▶ **ACTIVITY**
Pictures within the data are to be left out; everything else must be reproduced exactly.

▶ **DATA EXCERPT**
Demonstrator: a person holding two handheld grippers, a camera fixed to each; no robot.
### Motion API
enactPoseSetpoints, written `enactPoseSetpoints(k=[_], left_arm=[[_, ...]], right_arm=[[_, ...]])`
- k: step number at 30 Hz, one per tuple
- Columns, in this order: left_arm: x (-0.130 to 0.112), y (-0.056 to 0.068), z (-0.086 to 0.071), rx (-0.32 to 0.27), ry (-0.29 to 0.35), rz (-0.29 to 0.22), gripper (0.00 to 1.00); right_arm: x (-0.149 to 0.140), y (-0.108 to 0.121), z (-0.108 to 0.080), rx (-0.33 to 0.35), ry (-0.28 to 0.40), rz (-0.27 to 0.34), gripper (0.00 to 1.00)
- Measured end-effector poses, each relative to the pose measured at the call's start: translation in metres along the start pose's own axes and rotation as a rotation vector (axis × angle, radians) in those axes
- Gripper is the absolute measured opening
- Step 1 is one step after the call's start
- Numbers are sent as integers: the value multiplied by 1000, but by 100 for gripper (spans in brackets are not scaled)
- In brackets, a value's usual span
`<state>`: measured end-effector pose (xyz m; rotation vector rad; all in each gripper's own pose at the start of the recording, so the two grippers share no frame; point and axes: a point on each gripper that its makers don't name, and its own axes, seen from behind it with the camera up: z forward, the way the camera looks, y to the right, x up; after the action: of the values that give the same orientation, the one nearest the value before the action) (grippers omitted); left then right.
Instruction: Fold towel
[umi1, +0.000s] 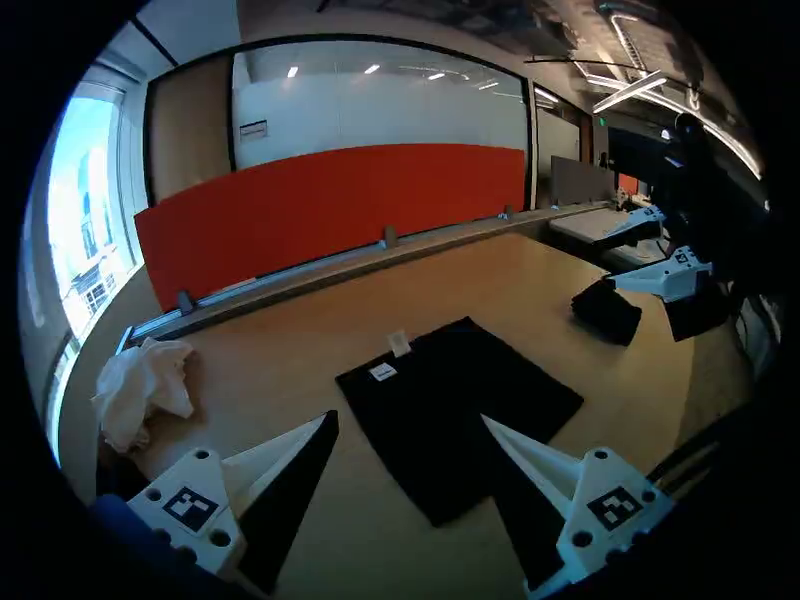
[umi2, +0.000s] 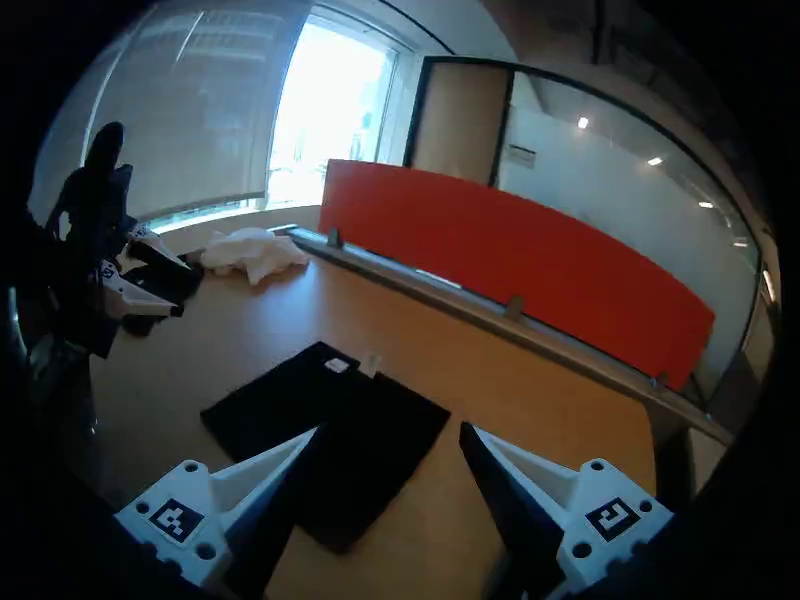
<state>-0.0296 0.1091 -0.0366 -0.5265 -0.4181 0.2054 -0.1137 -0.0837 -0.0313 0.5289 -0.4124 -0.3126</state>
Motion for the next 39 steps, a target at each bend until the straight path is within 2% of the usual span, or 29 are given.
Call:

▶ **RESPONSE TO THIS TASK**
Demonstrator: a person holding two handheld grippers, a camera fixed to each; no robot.
### Motion API
enactPoseSetpoints, written `enactPoseSetpoints(k=[_], left_arm=[[_, ...]], right_arm=[[_, ...]])`
- k: step number at 30 Hz, one per tuple
- Columns, in this order: left_arm: x (-0.130 to 0.112), y (-0.056 to 0.068), z (-0.086 to 0.071), rx (-0.32 to 0.27), ry (-0.29 to 0.35), rz (-0.29 to 0.22), gripper (0.00 to 1.00); right_arm: x (-0.149 to 0.140), y (-0.108 to 0.121), z (-0.108 to 0.080), rx (-0.33 to 0.35), ry (-0.28 to 0.40), rz (-0.27 to 0.34), gripper (0.00 to 1.00)
- Measured end-effector poses, each relative to the pose measured at the call's start: translation in metres along the start pose's own axes and rotation as a rotation vector (axis × angle, radians) in those axes
- Gripper is the absolute measured opening
- Step 1 is one step after the call's start
- Numbers are sent as integers: the value multiplied by 1000, but by 100 for gripper (spans in brackets are not scaled)
- In brackets, a value's usual span
`<state>`: measured end-effector pose (xyz m; rotation vector rad; all in each gripper's own pose at the start of the recording, so the two grippers share no frame; point and axes: a point on each gripper that its makers don't name, and its own axes, seen from behind it with the camera up: z forward, the way the camera looks, y to the right, x up; after the action: of the values that give the same orientation, the one nearest the value before the action) (grippers omitted); left then right.
Instruction: Fold towel
[umi1, +0.000s] 
[umi2, +0.000s] 
<state>-0.0296 0.1091 -0.0366 -0.5265 -0.4181 0.2054 -0.1137 -0.0837 -0.0313 0.5289 -0.4124 -0.3126</state>
Motion for the next 39 steps, a target at each bend until the straight path is within 2% of the usual span, or 29 are given.
Call:

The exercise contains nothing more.